Job Summary:
We’re looking for an experienced Senior DevOps Engineer who loves working with Kubernetes and AI-driven applications. In this role, you’ll be responsible for designing, implementing, and maintaining scalable cloud infrastructure while supporting MLOps pipelines for AI workloads.
What You’ll Be Doing:
- Building Scalable Infrastructure: You’ll design, implement, and maintain cloud infrastructure using Kubernetes to handle AI and non-AI workloads efficiently.
- Developing CI/CD & MLOps Pipelines: Help us automate AI/ML workflows using tools like Kubeflow, MLflow, or Argo Workflows, ensuring seamless deployment and monitoring of AI models.
- Optimizing AI Model Deployments: Work with ML engineers to fine-tune LLM models, AI-driven applications, and containerized environments for smooth operation.
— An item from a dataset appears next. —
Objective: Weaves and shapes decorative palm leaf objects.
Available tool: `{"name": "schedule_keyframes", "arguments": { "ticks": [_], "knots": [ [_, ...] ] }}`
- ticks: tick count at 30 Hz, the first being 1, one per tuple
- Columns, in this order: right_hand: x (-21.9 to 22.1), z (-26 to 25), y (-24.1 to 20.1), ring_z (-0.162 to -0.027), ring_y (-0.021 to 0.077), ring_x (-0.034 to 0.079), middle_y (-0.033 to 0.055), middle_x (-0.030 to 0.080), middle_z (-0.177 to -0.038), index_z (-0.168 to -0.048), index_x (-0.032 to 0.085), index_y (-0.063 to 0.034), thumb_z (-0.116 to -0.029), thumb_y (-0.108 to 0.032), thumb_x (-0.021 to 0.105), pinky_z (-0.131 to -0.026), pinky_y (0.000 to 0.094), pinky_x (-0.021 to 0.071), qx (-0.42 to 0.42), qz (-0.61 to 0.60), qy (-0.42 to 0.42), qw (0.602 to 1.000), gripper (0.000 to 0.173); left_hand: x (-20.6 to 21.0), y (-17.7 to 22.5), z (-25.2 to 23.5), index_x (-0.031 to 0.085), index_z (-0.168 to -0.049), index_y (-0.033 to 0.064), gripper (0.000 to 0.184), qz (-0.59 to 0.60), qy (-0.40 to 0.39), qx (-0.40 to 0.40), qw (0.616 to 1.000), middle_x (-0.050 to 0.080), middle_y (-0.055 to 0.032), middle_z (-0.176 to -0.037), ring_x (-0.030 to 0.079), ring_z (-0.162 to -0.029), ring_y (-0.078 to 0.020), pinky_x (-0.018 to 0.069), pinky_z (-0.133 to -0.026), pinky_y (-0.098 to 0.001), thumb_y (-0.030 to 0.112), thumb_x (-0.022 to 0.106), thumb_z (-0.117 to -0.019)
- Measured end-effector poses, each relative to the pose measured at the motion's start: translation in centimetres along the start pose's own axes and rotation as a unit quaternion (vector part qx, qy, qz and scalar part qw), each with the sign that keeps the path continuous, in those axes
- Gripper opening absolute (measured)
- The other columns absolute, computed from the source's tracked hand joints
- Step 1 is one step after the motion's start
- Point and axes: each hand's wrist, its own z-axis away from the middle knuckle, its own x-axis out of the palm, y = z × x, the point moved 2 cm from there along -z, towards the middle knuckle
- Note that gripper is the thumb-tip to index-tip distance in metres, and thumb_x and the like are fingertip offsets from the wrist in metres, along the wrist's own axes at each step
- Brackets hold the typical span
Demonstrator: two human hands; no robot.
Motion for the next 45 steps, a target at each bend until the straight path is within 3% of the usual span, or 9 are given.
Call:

- Monitoring & Performance Tuning: Keep an eye on Kubernetes clusters and AI workloads, using tools like Prometheus, Grafana, and Loki to ensure high availability and performance.
- Automating Everything: Whether it’s infrastructure provisioning (Terraform, Helm) or Kubernetes security best practices, you’ll help enforce efficiency and compliance.
Staying Ahead of the Curve: You’ll have the opportunity to explore and implement emerging AI infrastructure trends, including KServe, Ray, and Triton Inference Server.
What We’re Looking For:
- 8+ years of experience in DevOps, SRE, or Platform Engineering role, with expertise in Kubernetes and cloud-native DevOps
- Strong knowledge of Kubernetes fundamentals (deployments, services, ingress, storage, GPU scheduling, multi-cluster management).
- Proficiency in scripting & automation with Python, Bash, or Go, particularly for AI-related workflows.
- Hands-on experience with AWS, Azure, or GCP, especially in Kubernetes-based AI/ML infrastructure (e.g., Amazon SageMaker, GKE with AI, Azure ML).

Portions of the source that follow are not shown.